I'm having trouble selecting a motor/gearbox combination to help me with a torque-testing machine I am trying to make. The motor distributor is recommending a motor that I think might be too big. What I want to do is apply a torque up to 2500 in lbs to a servo coupling, and turn it up to 500 RPM. There will be a gearbox on either side (hub city parallel shaft gearbox model 290) with a
Candy Controls Dynamics differential. The dynamics differential will have an input and output shaft that both turn the same direction and same speed. With a knob adjustment you can advance or retard the output shaft by up to 100 degrees. This will apply the torque to the coupling. Then since the output and input shafts continue to turn at 1:1, it maintains that torque while the whole thing is spinning.

I don't believe the gear motor itself needs to be capable of 2500 in lbs output of torque. That torque will be introduced into the gear train with or without the motor. But I do have quite a bit of inertia moving here (the two main gearboxes are about 12 feet apart.) And all that torsion would probably make the friction in the gearboxes resist the rotation by some amount.

Any suggestions on HP, gear reduction etc? I attached a screenshot of the concept.

 

[BrianE22]

We used to call that a "4-square". You only need to supply enough power and torque to overcome the losses in the gearboxes. Or if you need acceleration then you need the torque to do that. I assume the motor will be under speed control and the differential will be under torque control? You will need an estimate of the power you need for the electrical guys to suggest a motor type.

 

[jberge1]

Brian,
Finally someone gets it! Haha yes it's a Four-square. Not many people I've come across have heard of that.

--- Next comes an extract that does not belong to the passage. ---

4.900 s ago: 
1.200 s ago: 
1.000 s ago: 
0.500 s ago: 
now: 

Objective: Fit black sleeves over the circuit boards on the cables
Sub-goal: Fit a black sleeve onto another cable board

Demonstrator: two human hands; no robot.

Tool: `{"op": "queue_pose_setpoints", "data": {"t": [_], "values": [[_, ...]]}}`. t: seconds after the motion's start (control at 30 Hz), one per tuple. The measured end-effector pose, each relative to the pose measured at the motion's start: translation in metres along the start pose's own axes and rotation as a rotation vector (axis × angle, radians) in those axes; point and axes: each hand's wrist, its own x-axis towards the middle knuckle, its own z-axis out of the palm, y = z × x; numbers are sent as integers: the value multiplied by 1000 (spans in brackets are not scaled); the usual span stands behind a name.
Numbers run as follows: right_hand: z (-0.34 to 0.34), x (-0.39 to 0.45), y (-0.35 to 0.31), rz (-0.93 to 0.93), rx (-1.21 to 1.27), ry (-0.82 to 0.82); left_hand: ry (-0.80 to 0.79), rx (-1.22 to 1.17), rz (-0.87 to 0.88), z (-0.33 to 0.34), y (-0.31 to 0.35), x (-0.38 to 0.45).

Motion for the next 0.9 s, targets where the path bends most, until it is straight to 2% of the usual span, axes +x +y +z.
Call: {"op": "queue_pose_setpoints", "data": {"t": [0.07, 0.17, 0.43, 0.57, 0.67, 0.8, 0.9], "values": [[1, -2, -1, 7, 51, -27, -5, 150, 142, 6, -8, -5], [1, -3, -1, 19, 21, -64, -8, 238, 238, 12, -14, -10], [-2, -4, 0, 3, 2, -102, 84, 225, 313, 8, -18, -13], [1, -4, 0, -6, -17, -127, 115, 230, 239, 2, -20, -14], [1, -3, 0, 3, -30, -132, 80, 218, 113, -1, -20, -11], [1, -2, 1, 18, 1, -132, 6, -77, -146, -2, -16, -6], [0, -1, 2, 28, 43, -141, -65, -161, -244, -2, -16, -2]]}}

I estimated a 30% combined loss from all of the gear boxes. I was planning on having an inline torque sensor from Magtrol monitor the torque. The motor would have a variable speed drive.

The big question I have at this point would be how do I estimate the power that the motor needs? Is there a formula based on inertia? Motor calculations is not my strong suit.

 

[jberge1]

I forgot to mention acceleration should be relatively slow so as to not spike the torque by any substantial amount.

 

[BrianE22]

If your gearboxes are 80% efficient then your motor/input gearbox torque will need to be 3 x .2 x 2500 = 1500 in-lbs. Output speed from the input gearbox would need to be 500 RPM. So gearbox output power = 11.9 HP. This ignores acceleration and any losses from the specimen.

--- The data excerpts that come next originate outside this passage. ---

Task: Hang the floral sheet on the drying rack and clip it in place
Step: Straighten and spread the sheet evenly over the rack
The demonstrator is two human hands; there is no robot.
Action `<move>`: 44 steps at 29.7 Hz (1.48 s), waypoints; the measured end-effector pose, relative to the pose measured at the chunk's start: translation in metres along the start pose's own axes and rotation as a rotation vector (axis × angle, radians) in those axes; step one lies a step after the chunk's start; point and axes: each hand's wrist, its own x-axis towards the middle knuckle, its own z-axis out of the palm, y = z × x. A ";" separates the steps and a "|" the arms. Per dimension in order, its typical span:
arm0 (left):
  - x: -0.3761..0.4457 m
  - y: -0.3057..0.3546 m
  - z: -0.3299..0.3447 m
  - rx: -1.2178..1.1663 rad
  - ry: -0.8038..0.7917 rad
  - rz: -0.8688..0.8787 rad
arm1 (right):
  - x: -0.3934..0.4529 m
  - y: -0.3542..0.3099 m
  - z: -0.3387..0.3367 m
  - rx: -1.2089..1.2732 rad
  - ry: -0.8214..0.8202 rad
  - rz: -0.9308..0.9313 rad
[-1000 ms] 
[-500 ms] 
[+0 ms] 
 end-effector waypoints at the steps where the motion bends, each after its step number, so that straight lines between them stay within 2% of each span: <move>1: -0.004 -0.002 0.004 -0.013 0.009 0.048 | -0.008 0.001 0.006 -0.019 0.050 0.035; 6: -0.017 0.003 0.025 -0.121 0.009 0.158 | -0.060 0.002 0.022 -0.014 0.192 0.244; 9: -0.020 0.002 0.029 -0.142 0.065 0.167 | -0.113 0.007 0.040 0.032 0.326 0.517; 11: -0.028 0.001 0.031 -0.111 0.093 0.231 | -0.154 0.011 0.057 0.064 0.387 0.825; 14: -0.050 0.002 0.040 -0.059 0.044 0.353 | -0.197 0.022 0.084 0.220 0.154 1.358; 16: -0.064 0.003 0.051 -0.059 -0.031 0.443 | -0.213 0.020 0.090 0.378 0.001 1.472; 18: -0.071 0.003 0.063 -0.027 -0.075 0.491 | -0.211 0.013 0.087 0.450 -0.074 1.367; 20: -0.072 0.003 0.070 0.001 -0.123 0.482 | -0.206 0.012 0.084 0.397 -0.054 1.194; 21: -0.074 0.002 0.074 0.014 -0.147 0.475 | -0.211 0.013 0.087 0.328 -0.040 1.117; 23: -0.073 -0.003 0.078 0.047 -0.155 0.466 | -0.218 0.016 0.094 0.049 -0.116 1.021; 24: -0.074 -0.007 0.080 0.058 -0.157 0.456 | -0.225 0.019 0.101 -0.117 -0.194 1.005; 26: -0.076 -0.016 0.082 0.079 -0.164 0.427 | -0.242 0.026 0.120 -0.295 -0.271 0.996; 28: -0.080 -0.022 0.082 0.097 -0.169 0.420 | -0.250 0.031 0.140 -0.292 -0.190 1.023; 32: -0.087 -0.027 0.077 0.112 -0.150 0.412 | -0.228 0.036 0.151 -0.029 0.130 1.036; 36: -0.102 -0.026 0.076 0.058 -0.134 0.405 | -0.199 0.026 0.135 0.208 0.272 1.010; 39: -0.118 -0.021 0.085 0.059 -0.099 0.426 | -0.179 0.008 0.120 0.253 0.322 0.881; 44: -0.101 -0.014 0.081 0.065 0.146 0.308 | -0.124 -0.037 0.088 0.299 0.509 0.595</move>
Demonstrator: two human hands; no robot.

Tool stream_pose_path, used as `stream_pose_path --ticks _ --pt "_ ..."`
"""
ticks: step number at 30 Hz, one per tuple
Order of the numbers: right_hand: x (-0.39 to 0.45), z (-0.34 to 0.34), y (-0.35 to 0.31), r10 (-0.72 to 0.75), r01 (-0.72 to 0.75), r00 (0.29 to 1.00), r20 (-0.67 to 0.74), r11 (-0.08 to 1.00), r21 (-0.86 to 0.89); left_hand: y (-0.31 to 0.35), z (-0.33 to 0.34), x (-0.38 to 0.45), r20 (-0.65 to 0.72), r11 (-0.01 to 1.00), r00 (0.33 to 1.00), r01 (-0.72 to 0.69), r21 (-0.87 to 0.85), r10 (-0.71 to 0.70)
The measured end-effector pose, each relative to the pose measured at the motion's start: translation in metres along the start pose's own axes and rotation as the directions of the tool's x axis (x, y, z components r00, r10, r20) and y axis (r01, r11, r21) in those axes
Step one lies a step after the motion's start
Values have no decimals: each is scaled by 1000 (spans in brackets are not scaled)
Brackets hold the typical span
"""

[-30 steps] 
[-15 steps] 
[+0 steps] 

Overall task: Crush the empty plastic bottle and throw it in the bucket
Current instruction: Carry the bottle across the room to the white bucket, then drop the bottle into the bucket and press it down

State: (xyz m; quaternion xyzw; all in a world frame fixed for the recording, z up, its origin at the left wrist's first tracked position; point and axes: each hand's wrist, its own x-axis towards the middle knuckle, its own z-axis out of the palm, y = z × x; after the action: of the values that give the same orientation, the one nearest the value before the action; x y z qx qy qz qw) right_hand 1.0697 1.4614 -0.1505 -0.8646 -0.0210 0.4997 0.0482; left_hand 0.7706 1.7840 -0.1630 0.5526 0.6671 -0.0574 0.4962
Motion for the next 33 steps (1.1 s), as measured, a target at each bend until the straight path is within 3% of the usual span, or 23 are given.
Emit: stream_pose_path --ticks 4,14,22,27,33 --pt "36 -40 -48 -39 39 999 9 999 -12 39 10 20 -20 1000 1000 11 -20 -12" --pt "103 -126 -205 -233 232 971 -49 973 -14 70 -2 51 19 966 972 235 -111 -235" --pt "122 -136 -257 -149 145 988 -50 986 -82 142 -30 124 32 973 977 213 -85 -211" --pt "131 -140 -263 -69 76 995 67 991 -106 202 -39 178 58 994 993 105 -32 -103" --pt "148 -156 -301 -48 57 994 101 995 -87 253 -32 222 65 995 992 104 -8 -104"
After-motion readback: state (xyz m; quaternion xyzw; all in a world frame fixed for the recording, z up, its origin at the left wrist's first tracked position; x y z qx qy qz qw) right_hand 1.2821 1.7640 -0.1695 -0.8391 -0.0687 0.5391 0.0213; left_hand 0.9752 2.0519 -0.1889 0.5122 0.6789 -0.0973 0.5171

You should check the torque required for a decent acceleration. You'll need to add the inertias of all the spinning items (shafts, gearboxes, specimen).

Add the acceleration torque and the "losses" torque and add a safety factor to get the actual required torque from the motor/input gearbox.

 

[jberge1]

Wow that was a great explanation. Thank you for helping me understand.

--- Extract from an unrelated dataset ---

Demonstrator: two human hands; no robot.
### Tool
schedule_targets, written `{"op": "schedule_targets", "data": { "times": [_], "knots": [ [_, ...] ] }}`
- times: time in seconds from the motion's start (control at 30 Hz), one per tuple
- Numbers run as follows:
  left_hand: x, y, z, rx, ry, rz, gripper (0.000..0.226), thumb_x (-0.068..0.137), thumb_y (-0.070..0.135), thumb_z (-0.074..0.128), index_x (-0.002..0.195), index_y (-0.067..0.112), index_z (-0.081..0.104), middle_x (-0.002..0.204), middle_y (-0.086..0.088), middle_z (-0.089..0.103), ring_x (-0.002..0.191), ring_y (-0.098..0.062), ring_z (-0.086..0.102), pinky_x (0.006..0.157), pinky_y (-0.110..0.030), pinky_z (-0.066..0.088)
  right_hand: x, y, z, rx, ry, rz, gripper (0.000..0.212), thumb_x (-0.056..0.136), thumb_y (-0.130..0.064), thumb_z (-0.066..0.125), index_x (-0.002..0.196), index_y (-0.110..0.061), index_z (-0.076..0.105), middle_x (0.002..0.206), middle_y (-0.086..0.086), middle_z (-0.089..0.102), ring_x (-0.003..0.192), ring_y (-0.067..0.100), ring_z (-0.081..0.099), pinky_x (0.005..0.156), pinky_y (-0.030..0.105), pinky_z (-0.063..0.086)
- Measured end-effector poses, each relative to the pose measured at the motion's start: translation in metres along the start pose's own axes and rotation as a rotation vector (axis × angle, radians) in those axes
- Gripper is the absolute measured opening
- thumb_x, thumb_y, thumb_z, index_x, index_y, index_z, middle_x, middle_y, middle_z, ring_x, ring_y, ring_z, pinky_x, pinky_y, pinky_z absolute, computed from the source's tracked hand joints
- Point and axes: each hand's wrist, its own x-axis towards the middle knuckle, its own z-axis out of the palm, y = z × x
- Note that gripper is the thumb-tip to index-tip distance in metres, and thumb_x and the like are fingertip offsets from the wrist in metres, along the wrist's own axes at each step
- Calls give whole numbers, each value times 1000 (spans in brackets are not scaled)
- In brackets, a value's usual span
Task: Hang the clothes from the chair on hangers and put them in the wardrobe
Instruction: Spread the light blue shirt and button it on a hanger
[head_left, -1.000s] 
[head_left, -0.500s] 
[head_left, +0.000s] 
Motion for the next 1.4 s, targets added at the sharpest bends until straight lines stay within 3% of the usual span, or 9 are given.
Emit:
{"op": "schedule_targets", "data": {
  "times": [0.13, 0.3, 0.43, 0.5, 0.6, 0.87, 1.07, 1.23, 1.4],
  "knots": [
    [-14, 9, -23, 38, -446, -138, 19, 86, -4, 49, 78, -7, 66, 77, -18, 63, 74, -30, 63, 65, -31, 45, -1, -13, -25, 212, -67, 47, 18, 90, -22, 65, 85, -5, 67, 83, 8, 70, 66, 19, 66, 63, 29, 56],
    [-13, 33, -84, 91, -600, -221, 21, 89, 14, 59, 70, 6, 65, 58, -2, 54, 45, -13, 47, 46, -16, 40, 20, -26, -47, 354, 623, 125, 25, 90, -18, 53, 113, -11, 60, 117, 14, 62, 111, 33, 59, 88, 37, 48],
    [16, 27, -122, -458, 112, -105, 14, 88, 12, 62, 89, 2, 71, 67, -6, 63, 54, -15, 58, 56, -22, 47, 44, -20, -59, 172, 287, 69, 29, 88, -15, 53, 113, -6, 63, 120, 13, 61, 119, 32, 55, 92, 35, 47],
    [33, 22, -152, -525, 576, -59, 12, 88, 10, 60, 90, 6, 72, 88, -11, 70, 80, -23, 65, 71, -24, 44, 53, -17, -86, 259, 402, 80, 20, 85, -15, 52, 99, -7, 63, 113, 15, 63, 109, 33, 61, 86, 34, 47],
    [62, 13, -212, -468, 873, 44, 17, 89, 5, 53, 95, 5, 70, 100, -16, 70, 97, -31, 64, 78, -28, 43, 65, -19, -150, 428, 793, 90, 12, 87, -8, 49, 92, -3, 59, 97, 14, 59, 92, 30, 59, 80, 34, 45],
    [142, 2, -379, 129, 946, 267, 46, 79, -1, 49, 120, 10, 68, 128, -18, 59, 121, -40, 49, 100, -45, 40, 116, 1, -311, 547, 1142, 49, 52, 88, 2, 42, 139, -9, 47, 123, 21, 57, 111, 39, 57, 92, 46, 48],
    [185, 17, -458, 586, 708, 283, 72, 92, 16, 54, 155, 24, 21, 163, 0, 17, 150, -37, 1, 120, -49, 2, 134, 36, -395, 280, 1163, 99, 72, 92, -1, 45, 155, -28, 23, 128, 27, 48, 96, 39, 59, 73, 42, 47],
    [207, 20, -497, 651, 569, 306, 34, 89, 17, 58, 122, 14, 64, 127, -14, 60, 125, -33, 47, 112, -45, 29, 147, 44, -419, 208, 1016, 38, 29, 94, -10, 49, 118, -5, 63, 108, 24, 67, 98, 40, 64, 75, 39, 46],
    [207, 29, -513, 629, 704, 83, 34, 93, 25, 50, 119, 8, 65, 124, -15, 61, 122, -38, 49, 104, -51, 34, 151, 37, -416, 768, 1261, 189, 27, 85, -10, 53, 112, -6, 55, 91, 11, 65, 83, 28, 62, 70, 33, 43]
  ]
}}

I calculated about 5HP needed to overcome the losses. For acceleration up to 500 RPM in about 10 seconds:

500 RPM *2 pi/10 seconds = 314 rad/sec^2 (fairly slow acceleration)

Solidworks tells me all that mass has a moment of inertia of 3 Kg*m^2 if I add the shafts end to end.

So torque = Inertia * Acceleration = 314*3 =~ 1000 Nm

Which I estimate would need 70HP+ 5HP for losses, totalling 75HP to get it from stopped to 500 rpm in 10 seconds.

Does that make sense?? If I got "only" a 30 HP motor and let it take much longer to accelerate, wouldn't I run the risk of stalling the motor and burning it out? 75 hp just seems excessively large to test some servo couplings.

 

[jberge1]

I found the error in my math. Should've divided 500 rpm by 60 first before getting angular velocity.
Can't thank you enough for helping me answer this.

 

[mikekilroy]

with a dyno and two motors, one drives, 1 loads, and both on same system, all you need to provide is losses; you only have one motor, so at the end of the day if you produce 2500##-in torque @ 500rpm, that is (2500/12)*500/5252=19.8hp or 19.8*.746kw/hp= 14.8kw

I understand the 4 square (never saw this before) is loading the backside of the coupling at upto 100 degrees position offset, producing the torque, at up to 500rpm at the coupling, but with a single motor, unless you have some type of perpetual motion machine attached and not shown, does it not require 2500#-in torque @ 500rpm?

Add to this your 30% losses for a required minimum 28.3hp. I will research 4 square to see what I am missing....

Since quick accel is not in your test requirement, then 0 additional torque is required for it - 10 sec is FOREVER to this kind of application and additional torque required for it with this system will by gut feel be in the 1-10#-in range: not worth calculating.

Assuming nothing, I would consider feeding this with a 3:1 belt drive with a 10hp 1800rpm motor & standard vfd drive.

http://www.KilroyWasHere<dot>com

 

[mikekilroy]

WOW! how cool! I found:

Several power re-circulating test rigs are available for low speed and high speed gear testing. Utilizing a 4-square kinematic mechanism, the load on the gears is obtained by applying a torque on the test gears against a pair of reversing gears. The motor driving the test rig has only to provide for the frictional losses in the kinematic mechanism. Low-speed (speeds up to 3000 rpm) test rigs are generally utilized for rotating bending fatigue tests and are configured for a 4 inch center distance.

So looks like Brian's answer is way to go.

I would call it (2500/12)*.7*500/5252= 13.9hp = 10.3kw

So I would use a 5hp, 1800rpm motor & vfd and call it a day! Thanks for showing this 4 square device!

http://www.KilroyWasHere<dot>com

 

[mikekilroy]

sure wish there was an edit button!

(2500/12)*.3*500/5252= 6hp
So I would use a 2hp, 1800rpm motor thru 3:1 belt & vfd

http://www.KilroyWasHere<dot>com